Padahal menurut Arif, pada masa sekolah lanjutan pertama dan sekolah lanjutan atas, pendidikan yang menekankan pada budi pekerti, akhlak, dan watak jauh lebih penting sebagai modal para pelajar dalam menjalani kehidupan sebenarnya. "Lihat saja VCD porno sangat murah dan mudah didapat oleh anak SD sekalipun. Bila pelajar diberi bekal pendidikan akhlak dan budi pekerti yang tepat, maka mereka tak akan terjebak dalam seks bebas dan hal negatif lainnya," kata Arif.
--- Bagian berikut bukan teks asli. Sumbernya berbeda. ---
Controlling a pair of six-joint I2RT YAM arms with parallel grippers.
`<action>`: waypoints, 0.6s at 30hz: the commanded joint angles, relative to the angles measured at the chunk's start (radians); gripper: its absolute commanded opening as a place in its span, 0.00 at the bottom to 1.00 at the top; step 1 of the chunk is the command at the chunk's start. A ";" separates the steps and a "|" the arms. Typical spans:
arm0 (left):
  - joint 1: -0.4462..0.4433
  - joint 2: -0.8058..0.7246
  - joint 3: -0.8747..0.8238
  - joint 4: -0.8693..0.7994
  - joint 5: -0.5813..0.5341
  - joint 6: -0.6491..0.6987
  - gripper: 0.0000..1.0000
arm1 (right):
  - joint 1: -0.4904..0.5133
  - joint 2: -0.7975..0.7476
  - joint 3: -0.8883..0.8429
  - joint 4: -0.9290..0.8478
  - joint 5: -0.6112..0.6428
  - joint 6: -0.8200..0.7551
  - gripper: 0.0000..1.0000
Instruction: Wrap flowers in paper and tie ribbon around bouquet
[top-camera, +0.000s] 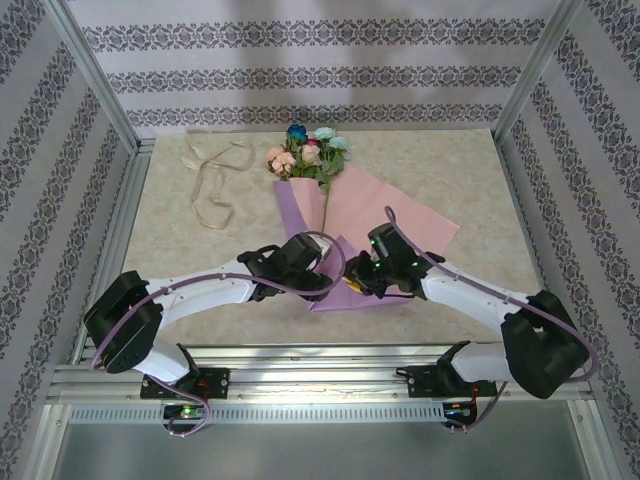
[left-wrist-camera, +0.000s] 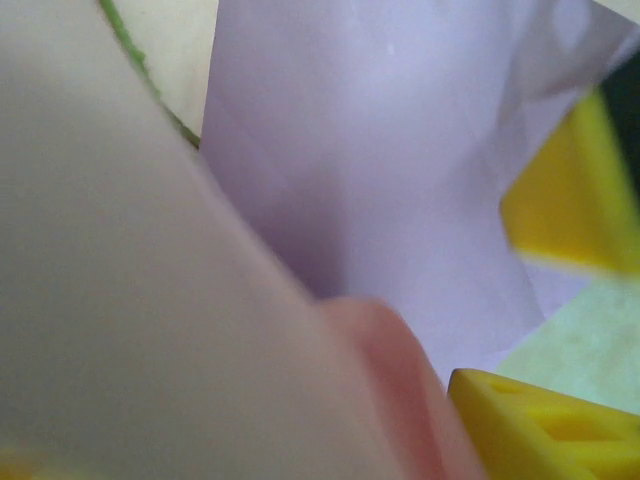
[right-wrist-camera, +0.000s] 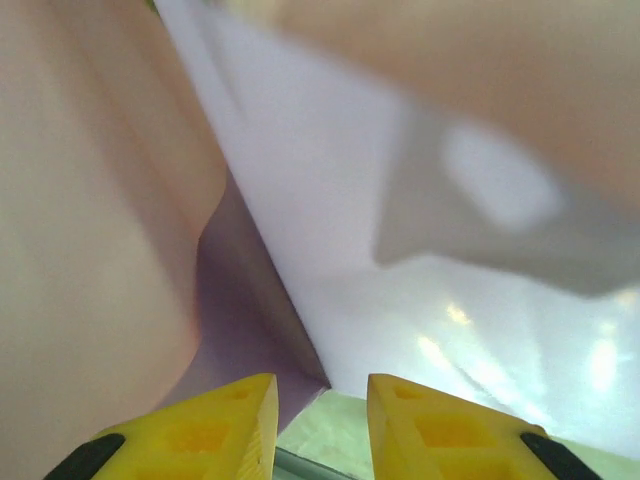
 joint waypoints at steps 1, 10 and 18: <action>-0.023 0.013 0.032 0.017 0.032 0.054 0.71 | -0.101 -0.058 0.020 -0.101 -0.002 -0.083 0.33; -0.044 0.126 0.067 0.041 0.120 0.079 0.71 | -0.215 -0.019 0.230 -0.176 -0.125 -0.288 0.54; -0.048 0.155 0.073 0.060 0.131 0.071 0.69 | -0.083 0.033 0.378 -0.158 -0.058 -0.384 0.68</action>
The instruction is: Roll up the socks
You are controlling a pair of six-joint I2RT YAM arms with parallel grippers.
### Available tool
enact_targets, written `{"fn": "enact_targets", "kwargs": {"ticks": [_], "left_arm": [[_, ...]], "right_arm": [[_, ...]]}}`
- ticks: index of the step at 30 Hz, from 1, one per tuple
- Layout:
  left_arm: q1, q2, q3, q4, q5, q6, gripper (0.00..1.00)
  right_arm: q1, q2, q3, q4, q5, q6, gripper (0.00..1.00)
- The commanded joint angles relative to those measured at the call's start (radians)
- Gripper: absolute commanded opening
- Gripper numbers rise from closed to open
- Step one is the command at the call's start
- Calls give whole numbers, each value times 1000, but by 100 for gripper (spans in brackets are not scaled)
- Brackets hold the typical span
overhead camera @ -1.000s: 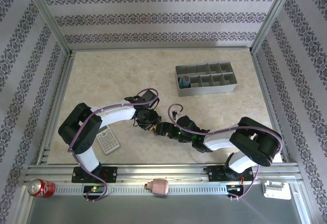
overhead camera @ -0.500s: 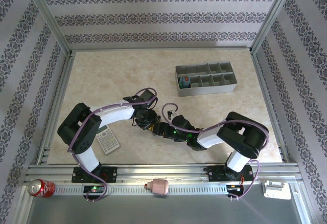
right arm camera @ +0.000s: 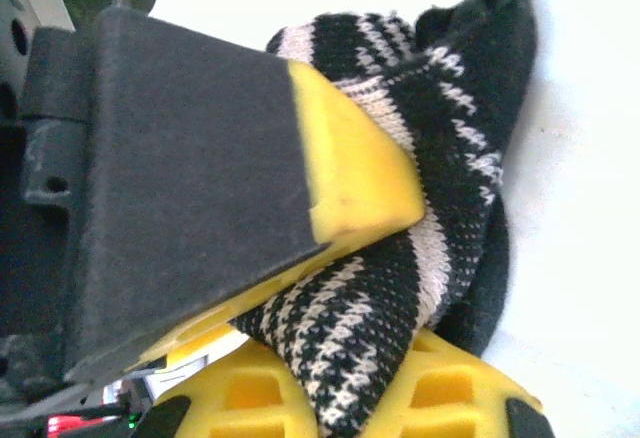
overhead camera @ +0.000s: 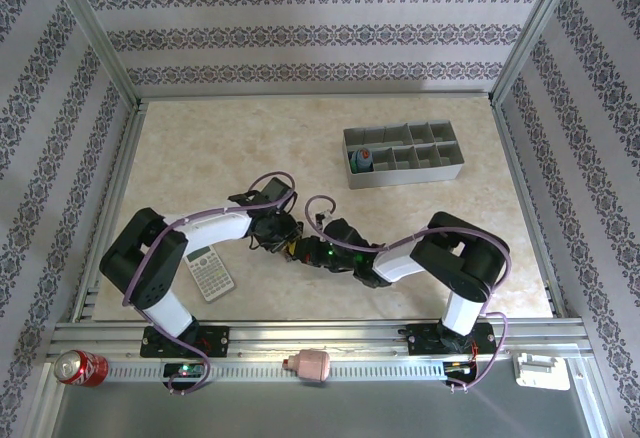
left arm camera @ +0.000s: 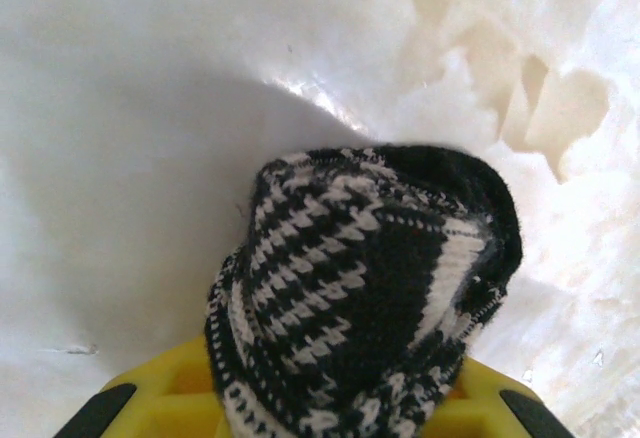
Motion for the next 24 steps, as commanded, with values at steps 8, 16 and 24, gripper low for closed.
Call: {"fn": "enact_targets", "kwargs": {"ticks": [8, 16, 24], "left_arm": [[66, -139, 37, -194, -68, -17, 85], [131, -214, -8, -21, -3, 27, 88], [127, -204, -100, 197, 87, -16, 84]], "right_arm": [[7, 28, 43, -262, 110, 29, 0], [-8, 29, 66, -230, 68, -8, 0], [-39, -150, 85, -419, 100, -193, 0]]}}
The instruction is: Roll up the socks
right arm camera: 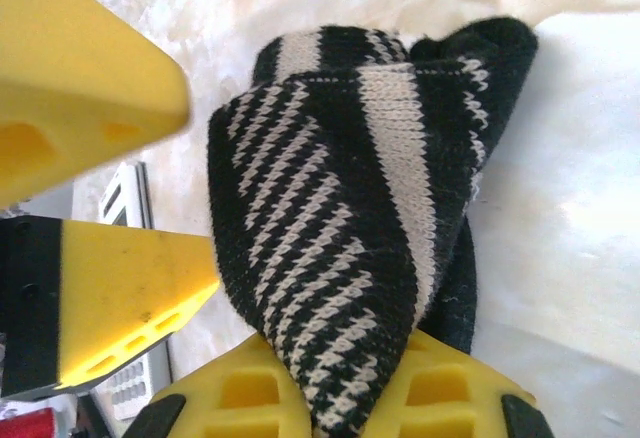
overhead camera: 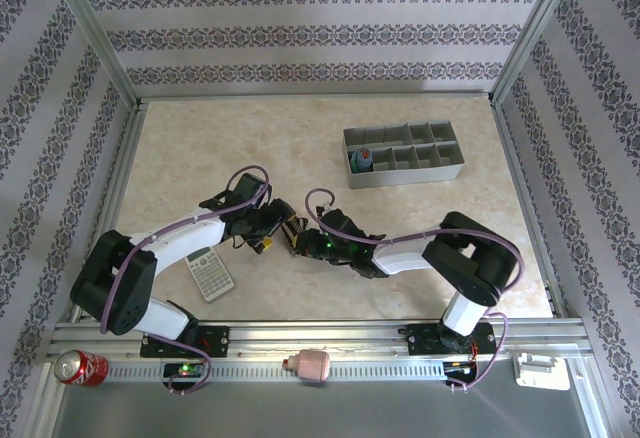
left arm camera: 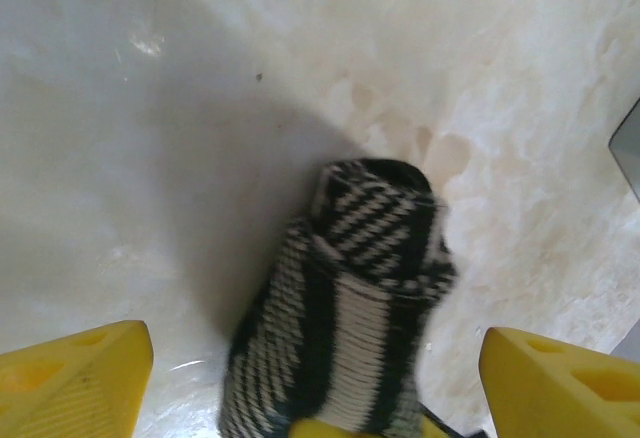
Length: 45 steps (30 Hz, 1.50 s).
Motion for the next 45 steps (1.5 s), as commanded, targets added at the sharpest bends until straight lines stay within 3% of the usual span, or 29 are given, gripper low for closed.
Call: {"fn": "enact_targets", "kwargs": {"ticks": [1, 7, 15, 19, 25, 32, 37, 45], "left_arm": [[5, -21, 14, 90, 2, -11, 84], [9, -80, 80, -30, -92, 38, 86], [-6, -80, 66, 122, -39, 31, 83], [-45, -52, 76, 250, 25, -10, 82], [-108, -16, 81, 288, 77, -59, 82], [-109, 19, 103, 336, 55, -84, 82], [-109, -11, 115, 317, -7, -98, 84], [-111, 51, 106, 384, 91, -157, 83]], "right_arm": [[-9, -103, 13, -211, 54, -136, 0], [-15, -274, 33, -464, 170, -212, 0], [-62, -371, 74, -573, 214, -275, 0], [-77, -346, 98, -552, 175, -270, 0], [-146, -346, 163, -550, 69, -217, 0], [-206, -328, 186, -541, -126, -152, 0], [-216, -346, 144, -532, -149, -128, 0], [-237, -338, 148, -491, -228, -115, 0]]}}
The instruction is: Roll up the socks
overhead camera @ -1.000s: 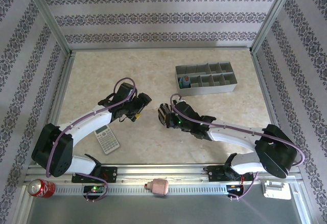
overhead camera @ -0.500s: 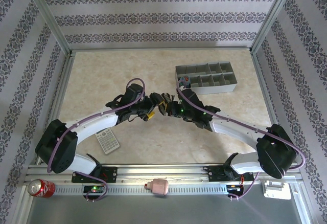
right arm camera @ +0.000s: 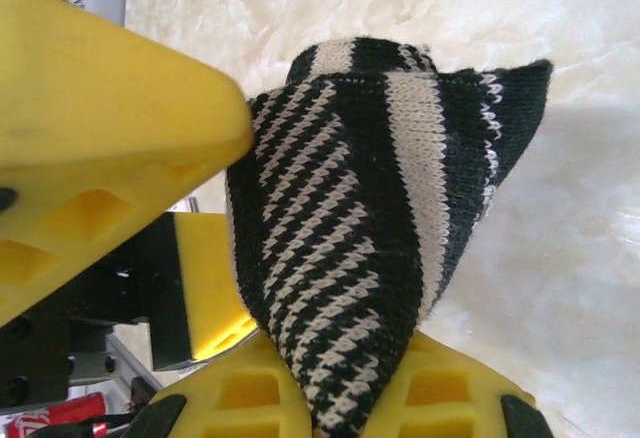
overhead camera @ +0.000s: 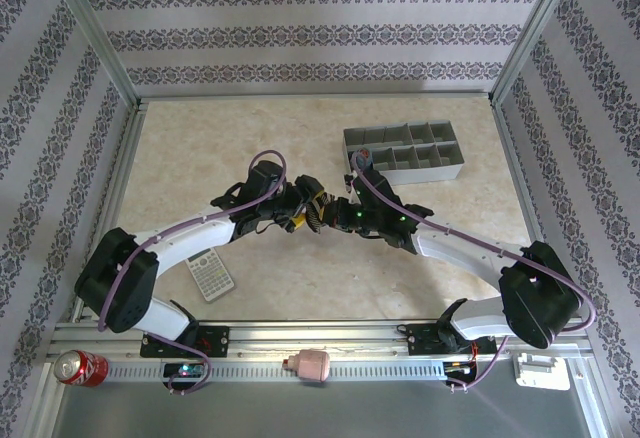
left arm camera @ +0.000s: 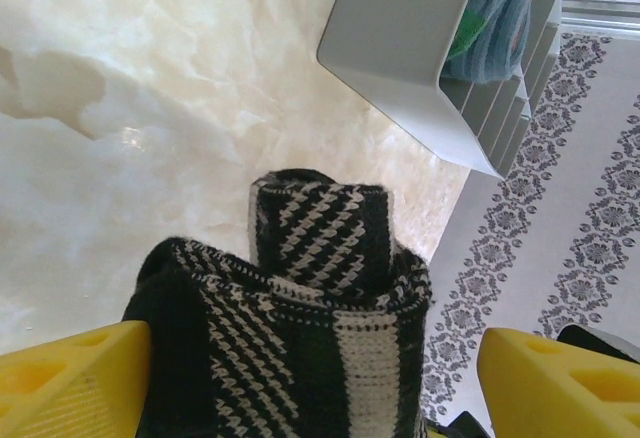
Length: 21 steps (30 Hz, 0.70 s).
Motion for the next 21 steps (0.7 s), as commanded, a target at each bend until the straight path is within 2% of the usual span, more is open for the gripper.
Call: {"fn": "enact_targets", "kwargs": {"ticks": [1, 10, 18, 21], "left_arm": [[-5, 21, 25, 63, 34, -33, 83], [6, 55, 22, 89, 26, -30, 74], [26, 65, -1, 127, 37, -19, 46], [26, 70, -12, 156, 51, -27, 31]], "right_arm": [[-12, -2, 3, 54, -74, 23, 0], [-32, 27, 11, 107, -237, 109, 0], [-71, 27, -37, 155, -334, 192, 0], [-84, 40, -27, 178, -368, 206, 0]]}}
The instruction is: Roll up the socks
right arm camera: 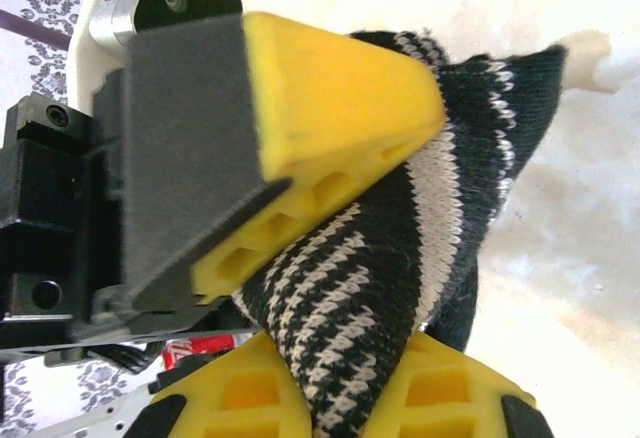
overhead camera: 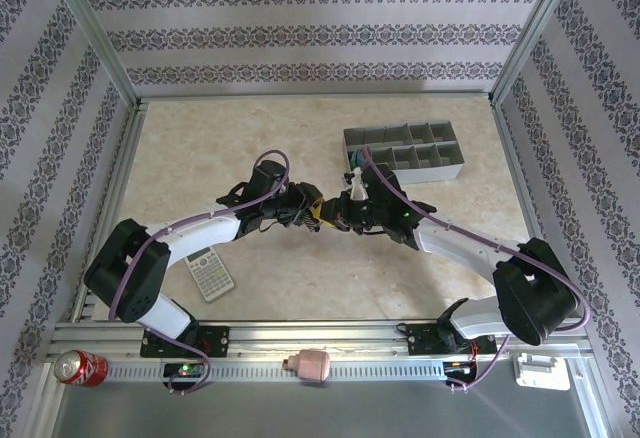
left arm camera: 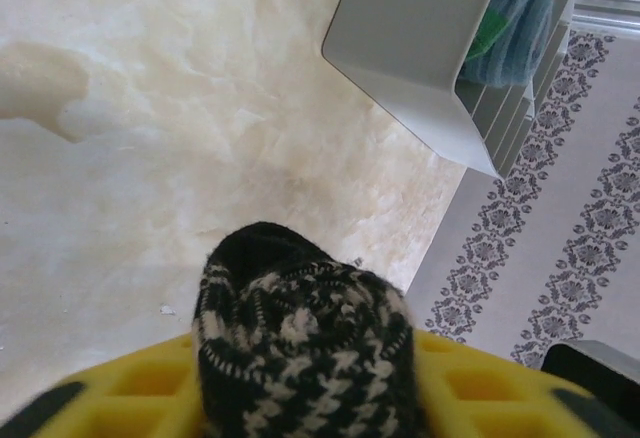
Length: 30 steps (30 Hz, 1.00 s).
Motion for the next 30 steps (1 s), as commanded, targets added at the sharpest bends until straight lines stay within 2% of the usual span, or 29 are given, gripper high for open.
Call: {"fn": "enact_targets", "kwargs": {"ticks": [1, 3, 6, 8, 11, 12, 17, 22, 26, 30], "left_arm": [[12, 10, -15, 91, 13, -3, 25], [13, 7, -15, 93, 15, -3, 16], [15, 5, -13, 104, 18, -17, 5], [19, 2, -13, 120, 14, -40, 2], [27, 4, -16, 162, 9, -98, 1], [30, 7, -16, 175, 7, -119, 0], [32, 24, -9, 246, -4, -214, 0], [35, 47, 4, 298, -18, -281, 0], [35, 62, 3, 342, -45, -311, 0], [35, 84, 14, 382, -65, -316, 0]], "right_arm": [[-15, 17, 0, 57, -86, 48, 0], [-26, 12, 3, 56, -83, 62, 0], [-41, -18, -8, 73, -62, 92, 31], [-51, -66, -30, 80, -16, 120, 47], [-57, -180, -109, 125, 110, 206, 69], [-57, -210, -142, 157, 143, 247, 72], [-14, -235, -283, 435, 233, 492, 79], [62, -180, -280, 576, 374, 610, 87], [94, -91, -242, 706, 405, 749, 88], [142, -60, -221, 721, 446, 833, 89]]}}
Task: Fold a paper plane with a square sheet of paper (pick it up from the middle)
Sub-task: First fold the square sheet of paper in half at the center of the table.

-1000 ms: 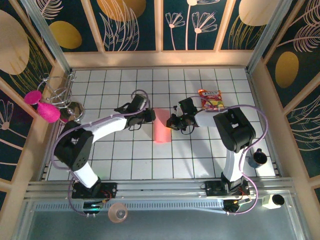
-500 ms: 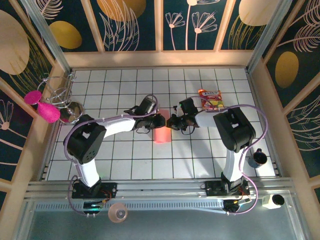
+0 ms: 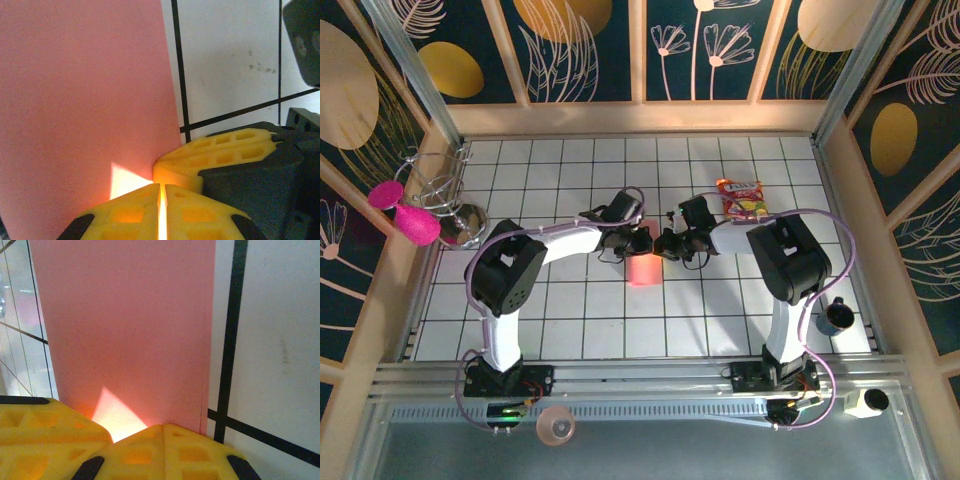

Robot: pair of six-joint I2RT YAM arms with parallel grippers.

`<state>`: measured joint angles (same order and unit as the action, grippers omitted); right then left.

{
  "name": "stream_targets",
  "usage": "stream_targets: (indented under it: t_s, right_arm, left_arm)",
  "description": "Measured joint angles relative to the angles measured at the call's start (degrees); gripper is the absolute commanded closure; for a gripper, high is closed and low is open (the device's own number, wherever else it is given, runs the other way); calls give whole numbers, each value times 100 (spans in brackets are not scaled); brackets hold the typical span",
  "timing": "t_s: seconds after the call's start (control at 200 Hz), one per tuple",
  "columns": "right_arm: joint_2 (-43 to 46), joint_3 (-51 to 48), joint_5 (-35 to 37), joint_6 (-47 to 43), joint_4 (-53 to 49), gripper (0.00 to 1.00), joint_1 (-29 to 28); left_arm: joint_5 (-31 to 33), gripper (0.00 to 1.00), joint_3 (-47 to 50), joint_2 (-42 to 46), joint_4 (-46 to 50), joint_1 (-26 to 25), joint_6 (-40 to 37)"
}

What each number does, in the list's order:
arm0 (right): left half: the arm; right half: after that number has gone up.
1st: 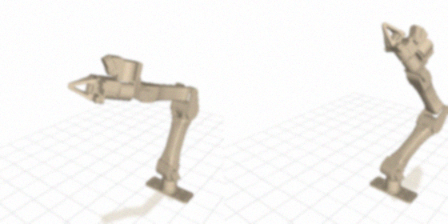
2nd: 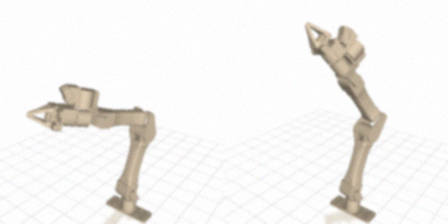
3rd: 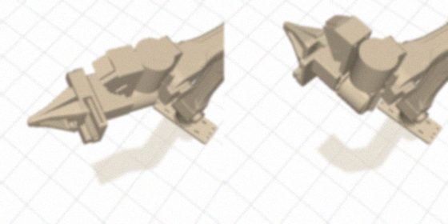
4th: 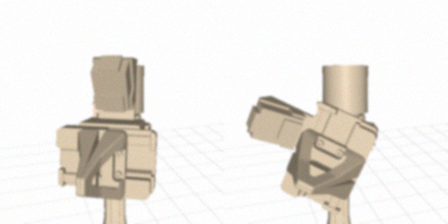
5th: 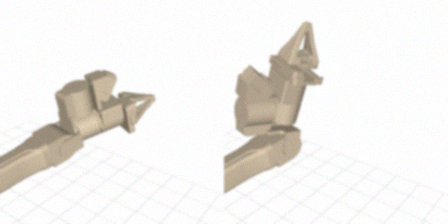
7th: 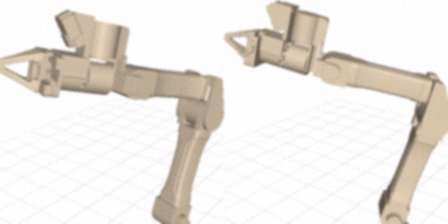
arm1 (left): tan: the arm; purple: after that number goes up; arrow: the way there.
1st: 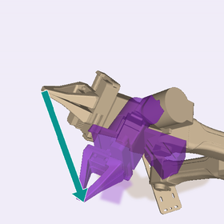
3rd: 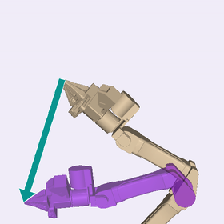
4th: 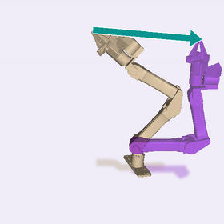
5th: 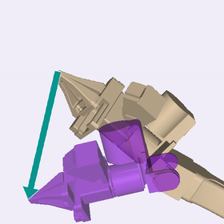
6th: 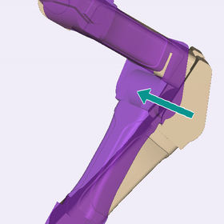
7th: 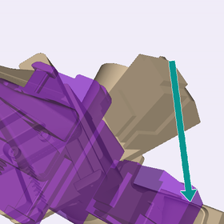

Ke depannya tambah Arif, pemerintah harus melakukan kajian khusus untuk memberikan pendidikan yang sifatnya lebih pada watak dan aklhak pelajar di samping pendidikan kognitif untuk mengejar nilai. "Pendidikan tentang budi pekerti dan akhlak harus sesuai porsinya di setiap sekolah lanjutan pertama dan sekolah lanjutan tingkat atas," katanya.

Yang dimaksud Arif adalah pendidikan agama yang baik dan utuh di sekolah. "Yang saya maksud bukan pelajaran agama loh. Tapi pendidikan agama. Ini berbeda," katanya.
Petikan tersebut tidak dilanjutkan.